On examining the calculations at the top of the puzzle, solvers will note that they do not necessarily follow the rules of binary arithmetic, and subtraction acts upon numbers with leading zeros differently from numbers without. Each operation, however, does follow the rules of some canonical number representation using 1's and 0's.
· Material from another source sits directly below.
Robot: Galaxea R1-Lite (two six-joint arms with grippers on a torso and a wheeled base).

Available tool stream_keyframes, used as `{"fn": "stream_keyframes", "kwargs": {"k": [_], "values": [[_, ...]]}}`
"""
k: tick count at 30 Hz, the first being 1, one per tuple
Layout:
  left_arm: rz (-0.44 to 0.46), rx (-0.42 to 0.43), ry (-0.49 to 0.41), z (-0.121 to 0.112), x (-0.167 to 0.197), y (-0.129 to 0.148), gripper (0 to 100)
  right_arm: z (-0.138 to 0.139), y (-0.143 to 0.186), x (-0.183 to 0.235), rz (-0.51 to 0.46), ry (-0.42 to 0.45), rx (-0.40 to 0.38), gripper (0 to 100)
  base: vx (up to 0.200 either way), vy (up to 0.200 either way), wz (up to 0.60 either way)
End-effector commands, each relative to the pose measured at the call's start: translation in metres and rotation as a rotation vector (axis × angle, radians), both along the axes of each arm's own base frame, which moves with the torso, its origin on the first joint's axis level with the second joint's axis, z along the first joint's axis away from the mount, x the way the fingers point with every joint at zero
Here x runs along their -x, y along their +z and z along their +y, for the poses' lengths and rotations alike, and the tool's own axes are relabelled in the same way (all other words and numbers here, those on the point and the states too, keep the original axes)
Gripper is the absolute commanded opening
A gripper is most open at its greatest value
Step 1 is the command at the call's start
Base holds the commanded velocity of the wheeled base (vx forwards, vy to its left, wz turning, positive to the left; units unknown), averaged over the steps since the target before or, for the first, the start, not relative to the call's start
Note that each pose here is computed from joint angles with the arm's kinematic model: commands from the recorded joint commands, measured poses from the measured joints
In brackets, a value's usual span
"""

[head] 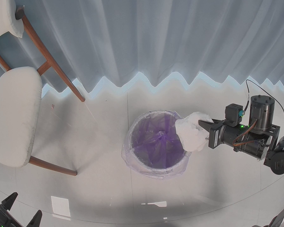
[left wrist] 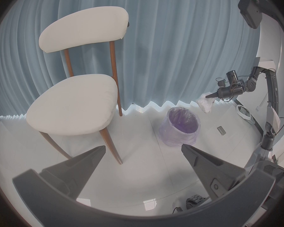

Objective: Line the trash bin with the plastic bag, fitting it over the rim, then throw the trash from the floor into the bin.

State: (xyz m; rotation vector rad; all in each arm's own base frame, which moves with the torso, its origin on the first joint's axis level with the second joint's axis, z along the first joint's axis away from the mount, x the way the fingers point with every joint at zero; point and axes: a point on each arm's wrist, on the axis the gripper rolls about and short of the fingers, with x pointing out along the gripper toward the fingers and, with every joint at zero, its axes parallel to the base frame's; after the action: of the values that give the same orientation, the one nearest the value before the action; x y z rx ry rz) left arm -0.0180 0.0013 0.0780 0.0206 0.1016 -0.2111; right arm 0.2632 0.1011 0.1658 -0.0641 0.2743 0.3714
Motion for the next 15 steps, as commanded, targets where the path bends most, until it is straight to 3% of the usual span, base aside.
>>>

The operations are as follows:

 Addition: Subtraction: Multiplication: Division: Exponentiation: Base -1+i (A tutorial can be found here) Fibonacci Coding Base -2 (Negabinary) NegaFibonacci Representation Binary

Once the number systems have been identified, the calculations at the bottom of the puzzle can be performed. The results are as follows:

((((11111×111) + (110^(1010÷10010)))×((1101×(1011 + 1010)) + (11101×10))) – (((1011 – 0011)^101) + (((11011×1110) + 1)×(10^101)))) + (((11110 + 1100)^1011)÷1010) = 0100001101001111

(((((1010×10100×(1010 + 1011))÷(11×110)) + ((((11101×1111×1111) + 100)×10001)÷(11100 + 1110)))×1111) – (11101×(10111 + (10^101)))) + (1111 + 110) = 0101001001001110

((((((11^100) + 1010)×1001) + (10^110)) – ((11111×((1010^10) + 1001)) + 1000))×(100^100)) + ((((101^11) + 10)×11111×11111×11110×101)÷(11111×10110×(1000 + 1001 + 1000))) = 0100001101000001

(11101×10110) + (((1001 + (10101×1000) + ((((1100 + 100)×(101 + 100 + 100)) + 1010)×11101))×1001) – (((((1001 + 1000 + 1000)×(1011 + 1010))÷10001) + (01011 – 10011))×101)) = 0100101101000101

These are all either 16-bit (with leading zero) or 15-bit numbers; interpreting them as pairs of ASCII characters in the given order yields "CORNCAKE", the answer.